Radiation Alone Can Prolong Life for Prostate Cancer Patients
WebMD News Archive
July 14, 2000 -- When it comes to surviving prostate cancer, a man's best bet may be high-dose radiation. In the first study to show such a survival advantage, researchers found that patients who had received the highest doses of radiation -- because they had the most aggressive tumors -- were the most likely to be alive and disease free a decade or so after treatment.
Prostate cancer is more common in men over 50. Because the disease progresses slowly, even those with metastatic, or spreading, tumors are likely to die of old age or another health condition. Even so, the American Cancer Society reports that in 1999, 37,000 American men lost their lives to the disease, making it the second leading cause of cancer death among men in this country.
Now, with this study, comes "the first evidence that radiation treatment alone can translate into an improvement in survival, and that's the bottom line," lead researcher Richard Valicenti, MD, tells WebMD. Valicenti is assistant professor and director of clinical research at Bodine Center for Cancer Treatment at Thomas Jefferson University Hospital in Philadelphia.

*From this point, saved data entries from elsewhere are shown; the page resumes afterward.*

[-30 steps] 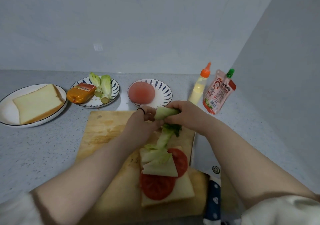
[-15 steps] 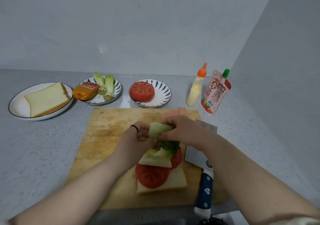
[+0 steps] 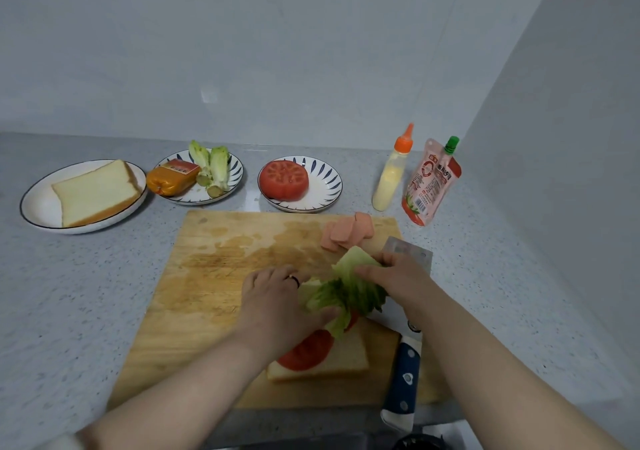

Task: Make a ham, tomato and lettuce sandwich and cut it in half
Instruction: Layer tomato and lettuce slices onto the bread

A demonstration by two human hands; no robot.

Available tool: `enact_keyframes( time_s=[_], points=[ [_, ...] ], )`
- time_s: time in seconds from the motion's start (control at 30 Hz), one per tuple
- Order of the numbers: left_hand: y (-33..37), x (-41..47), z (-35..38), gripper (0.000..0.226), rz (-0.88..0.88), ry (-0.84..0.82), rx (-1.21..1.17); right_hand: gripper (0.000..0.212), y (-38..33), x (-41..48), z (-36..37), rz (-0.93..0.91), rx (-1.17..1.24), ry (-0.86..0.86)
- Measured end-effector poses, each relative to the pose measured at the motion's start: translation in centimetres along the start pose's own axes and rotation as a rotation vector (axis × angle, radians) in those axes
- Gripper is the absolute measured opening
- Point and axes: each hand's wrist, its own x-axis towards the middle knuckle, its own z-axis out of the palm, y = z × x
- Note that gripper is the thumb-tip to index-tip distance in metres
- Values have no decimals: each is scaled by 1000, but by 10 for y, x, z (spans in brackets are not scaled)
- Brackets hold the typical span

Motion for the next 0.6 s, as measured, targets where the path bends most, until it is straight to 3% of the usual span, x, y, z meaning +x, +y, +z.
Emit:
enact_keyframes(
  time_s=[0.13, 0.27, 0.37, 0.47, 0.6],
  points=[
    [3, -1, 4, 62, 75, 52, 86, 7, 9, -3, 2, 77, 97, 21],
    [9, -3, 6, 39, 146, 84, 104, 29, 13, -4, 7, 116, 106, 76],
    [12, -8, 0, 25, 178, 105, 24, 25, 15, -7, 8, 136, 167, 96],
    [4, -15, -12, 13, 262, 160, -204, 21, 16, -8, 10, 155, 218, 107],
    [-15, -22, -24, 18, 427, 84, -279, 18, 16, -10, 19, 170, 146, 109]
  ],
)
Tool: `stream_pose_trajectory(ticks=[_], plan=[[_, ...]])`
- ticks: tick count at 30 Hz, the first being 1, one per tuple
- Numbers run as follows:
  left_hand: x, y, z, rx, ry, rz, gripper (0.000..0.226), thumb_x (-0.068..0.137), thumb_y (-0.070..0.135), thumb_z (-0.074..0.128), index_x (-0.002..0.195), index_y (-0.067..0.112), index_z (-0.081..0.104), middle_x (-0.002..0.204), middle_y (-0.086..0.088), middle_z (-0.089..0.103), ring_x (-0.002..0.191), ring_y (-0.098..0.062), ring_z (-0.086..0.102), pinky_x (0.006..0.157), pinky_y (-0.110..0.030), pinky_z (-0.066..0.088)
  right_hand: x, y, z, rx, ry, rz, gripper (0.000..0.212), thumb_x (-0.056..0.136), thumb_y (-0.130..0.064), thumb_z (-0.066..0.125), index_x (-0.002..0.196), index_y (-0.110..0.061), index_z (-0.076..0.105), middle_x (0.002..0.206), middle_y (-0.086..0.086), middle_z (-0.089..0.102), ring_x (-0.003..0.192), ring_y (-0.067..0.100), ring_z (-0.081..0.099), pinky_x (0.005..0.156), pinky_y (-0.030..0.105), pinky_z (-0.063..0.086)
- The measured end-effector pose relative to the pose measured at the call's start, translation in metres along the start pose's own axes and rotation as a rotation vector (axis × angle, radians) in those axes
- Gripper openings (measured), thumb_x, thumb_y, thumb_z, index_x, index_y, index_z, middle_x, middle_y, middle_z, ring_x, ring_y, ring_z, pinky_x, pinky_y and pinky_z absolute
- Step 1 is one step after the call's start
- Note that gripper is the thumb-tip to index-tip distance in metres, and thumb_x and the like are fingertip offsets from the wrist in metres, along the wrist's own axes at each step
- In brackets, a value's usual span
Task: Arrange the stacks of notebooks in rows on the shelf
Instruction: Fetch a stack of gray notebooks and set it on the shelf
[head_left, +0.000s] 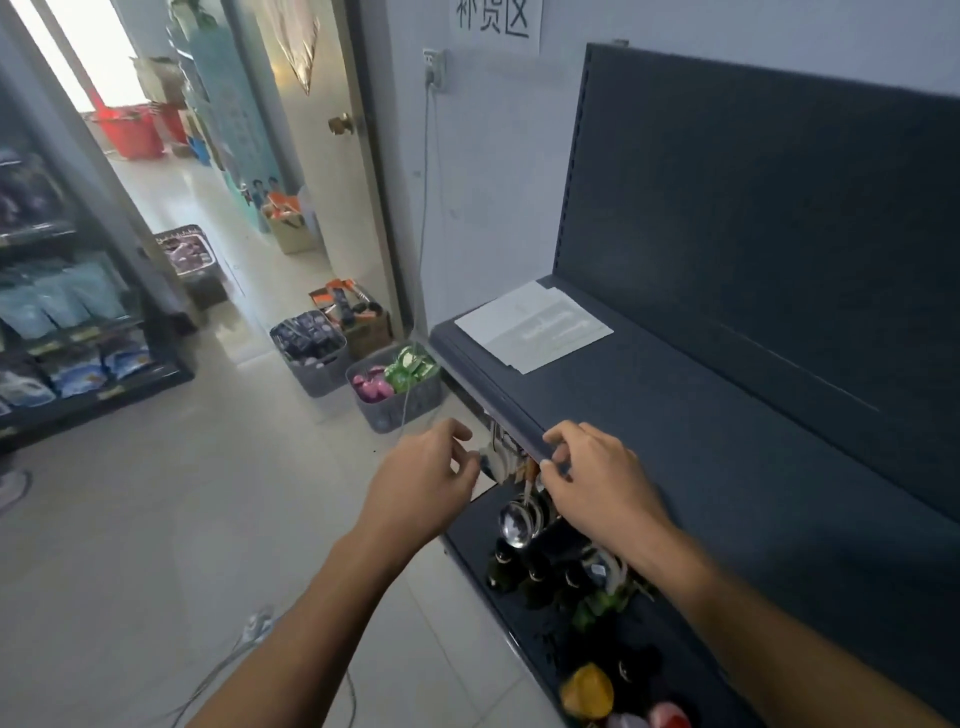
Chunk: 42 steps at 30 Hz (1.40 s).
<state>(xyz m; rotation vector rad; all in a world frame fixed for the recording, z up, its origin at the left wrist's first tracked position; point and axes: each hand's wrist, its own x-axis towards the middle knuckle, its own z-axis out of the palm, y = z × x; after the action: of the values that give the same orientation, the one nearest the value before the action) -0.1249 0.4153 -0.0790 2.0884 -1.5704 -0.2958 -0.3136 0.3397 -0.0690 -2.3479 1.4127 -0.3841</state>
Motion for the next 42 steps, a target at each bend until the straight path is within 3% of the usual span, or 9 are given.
stream_pose_trajectory(ticks=[3, 9, 13, 17, 22, 27, 34, 39, 42], plan=[[0.035, -0.029, -0.01, 0.008, -0.04, 0.064, 0.025, 0.096, 0.037, 0.053, 0.118, 0.026, 0.061, 0.08, 0.024, 0.055, 0.084, -0.008, 0.062, 0.076, -0.033, 0.053, 0.028, -0.016, 0.015, 0.003, 0.027, 0.07, 0.025, 0.096, -0.038, 0.054, 0.12, -0.033, 0.057, 0.103, -0.018, 0.057, 0.084, 0.006, 0.059, 0.073, 0.029, 0.05], [0.099, -0.064, -0.021, 0.009, -0.111, 0.153, 0.024, 0.096, 0.034, 0.053, 0.117, 0.026, 0.061, 0.088, 0.02, 0.06, 0.082, -0.007, 0.064, 0.078, -0.033, 0.055, 0.079, -0.032, 0.03, 0.026, 0.059, 0.226, 0.029, 0.096, -0.036, 0.056, 0.123, -0.029, 0.057, 0.108, -0.013, 0.056, 0.093, 0.012, 0.06, 0.081, 0.035, 0.053], [0.146, -0.079, -0.018, -0.013, -0.117, 0.181, 0.023, 0.096, 0.035, 0.052, 0.115, 0.026, 0.062, 0.096, 0.014, 0.064, 0.083, -0.008, 0.065, 0.078, -0.039, 0.058, 0.114, -0.032, 0.043, 0.053, 0.1, 0.266, 0.029, 0.095, -0.031, 0.057, 0.122, -0.022, 0.059, 0.109, -0.006, 0.056, 0.088, 0.015, 0.058, 0.074, 0.032, 0.049], [0.198, -0.085, -0.012, -0.027, -0.131, 0.227, 0.016, 0.096, 0.036, 0.052, 0.108, 0.028, 0.062, 0.094, 0.014, 0.064, 0.083, -0.006, 0.063, 0.076, -0.036, 0.058, 0.156, -0.03, 0.049, 0.097, 0.103, 0.379, 0.03, 0.092, -0.029, 0.059, 0.121, -0.022, 0.059, 0.116, -0.002, 0.056, 0.097, 0.018, 0.059, 0.084, 0.039, 0.052], [0.276, -0.082, 0.003, -0.005, -0.176, 0.287, 0.023, 0.096, 0.031, 0.054, 0.115, 0.022, 0.064, 0.099, 0.009, 0.065, 0.087, -0.011, 0.063, 0.081, -0.036, 0.056, 0.203, -0.012, 0.049, 0.179, 0.149, 0.529, 0.031, 0.089, -0.027, 0.061, 0.12, -0.02, 0.06, 0.117, 0.004, 0.053, 0.088, 0.019, 0.059, 0.08, 0.035, 0.051], [0.334, -0.077, 0.027, 0.083, -0.245, 0.362, 0.033, 0.096, 0.029, 0.053, 0.123, 0.012, 0.062, 0.111, -0.005, 0.063, 0.101, -0.023, 0.059, 0.081, -0.033, 0.049, 0.233, 0.007, 0.045, 0.187, 0.196, 0.696, 0.037, 0.088, -0.028, 0.062, 0.124, -0.017, 0.059, 0.12, 0.007, 0.052, 0.098, 0.023, 0.058, 0.08, 0.032, 0.048], [0.383, -0.067, 0.065, 0.243, -0.367, 0.397, 0.042, 0.098, 0.037, 0.05, 0.126, 0.005, 0.055, 0.118, -0.016, 0.058, 0.112, -0.033, 0.049, 0.098, -0.038, 0.039, 0.252, 0.022, 0.043, 0.422, 0.235, 0.907, 0.044, 0.088, -0.032, 0.063, 0.128, -0.017, 0.056, 0.122, 0.007, 0.057, 0.1, 0.021, 0.061, 0.081, 0.032, 0.049], [0.394, -0.058, 0.082, 0.16, -0.435, 0.399, 0.053, 0.098, 0.038, 0.056, 0.135, 0.003, 0.046, 0.127, -0.016, 0.051, 0.119, -0.034, 0.047, 0.096, -0.04, 0.043, 0.266, 0.026, 0.049, 0.609, 0.368, 1.016, 0.028, 0.083, -0.021, 0.064, 0.108, -0.009, 0.062, 0.097, 0.01, 0.069, 0.083, 0.021, 0.067, 0.071, 0.039, 0.056], [0.396, -0.054, 0.086, 0.136, -0.436, 0.421, 0.053, 0.095, 0.036, 0.06, 0.134, 0.004, 0.043, 0.123, -0.015, 0.051, 0.113, -0.035, 0.05, 0.09, -0.04, 0.044, 0.273, 0.024, 0.052, 0.748, 0.438, 1.061, 0.014, 0.081, -0.016, 0.064, 0.096, -0.016, 0.064, 0.09, 0.007, 0.073, 0.082, 0.021, 0.07, 0.076, 0.043, 0.061]])
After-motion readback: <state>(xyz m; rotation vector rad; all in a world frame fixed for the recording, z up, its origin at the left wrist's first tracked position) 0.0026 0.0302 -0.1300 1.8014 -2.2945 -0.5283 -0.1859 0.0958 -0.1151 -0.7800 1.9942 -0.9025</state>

The researchers looked at nearly 1,500 men (with an average age of 69 years) who had undergone radiation therapy for prostate cancer that had not spread. The men with the most aggressive, high-risk cancers, who'd received the highest doses of radiation, were most likely to be alive and cancer-free 10 years after receiving treatment.
And, says Valicenti, it looks like the survival benefits of radiation may apply to patients with less aggressive prostate cancers as well. Because the disease grows so slowly, that benefit just takes longer to see, statistically.
Although the radiation dosages in this research are "woefully low" compared to today's standards, says Lewis Smith, MD, who reviewed the paper for WebMD, "the findings allow us for the first time to say that there's a survival advantage for patients treated with a higher dosages of radiation. [It shows that] we can prolong their lives."
According to Smith, an assistant professor of radiation oncology at the University of Texas M.D. Anderson Cancer Center in Houston, "before this, nothing had shown a survival advantage with radiation." Several studies had shown that higher doses of radiation could keep the blood measurement known as PSA -- the infamous marker of prostate cancer -- from rising, he says, "and we'd thought that would equate with survival. Now, we know that that is the case."
What the study shows, says Valicenti, is that "local radiation, in itself, is effective in reducing the risk of dying from prostate cancer," says Valicenti. His team's findings appear in the Journal of Clinical Oncology.